__What is required__: In the copy, leave out the pictures and repeat all records exactly.

__Material for the task__:
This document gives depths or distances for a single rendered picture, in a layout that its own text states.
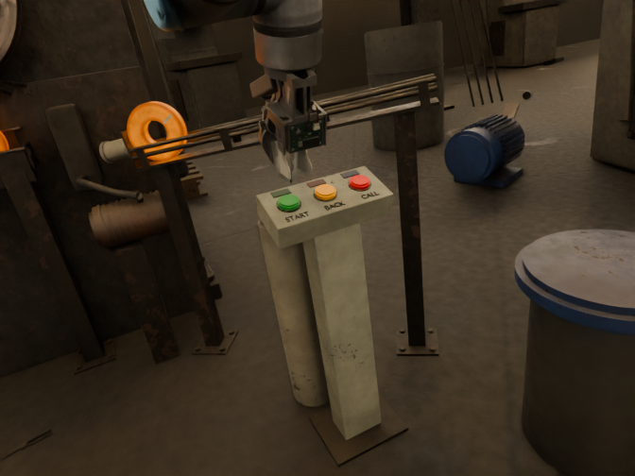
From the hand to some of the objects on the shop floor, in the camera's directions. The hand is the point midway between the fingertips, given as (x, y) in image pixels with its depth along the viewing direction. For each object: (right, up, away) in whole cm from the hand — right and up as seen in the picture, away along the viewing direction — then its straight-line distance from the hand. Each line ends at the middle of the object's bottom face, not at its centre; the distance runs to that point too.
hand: (288, 174), depth 75 cm
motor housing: (-42, -48, +70) cm, 95 cm away
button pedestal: (+15, -57, +31) cm, 67 cm away
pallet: (-142, +15, +244) cm, 283 cm away
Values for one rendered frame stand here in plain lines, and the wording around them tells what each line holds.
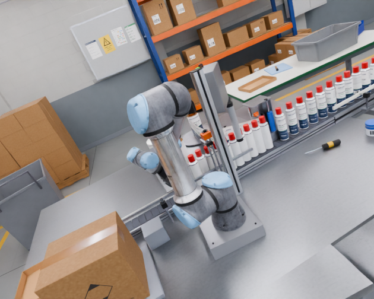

__Result of this exercise__:
This document gives depths or distances for a single rendered picture, in a layout that its own text states.
From the hand to some of the objects on the shop floor, in the camera's directions. The hand is the point midway between the fingertips, given as (x, y) in image pixels with its depth along the viewing direction. For each object: (right, up, away) in whole cm from the hand — right and up as seen in the picture, away along the viewing direction — then its straight-line distance from the hand. Each line ends at the middle of the object's bottom face, not at its centre; the distance runs to that point too.
hand: (288, 174), depth 75 cm
motor housing: (-42, -48, +70) cm, 95 cm away
button pedestal: (+15, -57, +31) cm, 67 cm away
pallet: (-142, +15, +244) cm, 283 cm away
Values for one rendered frame stand here in plain lines, and the wording around them tells what each line holds.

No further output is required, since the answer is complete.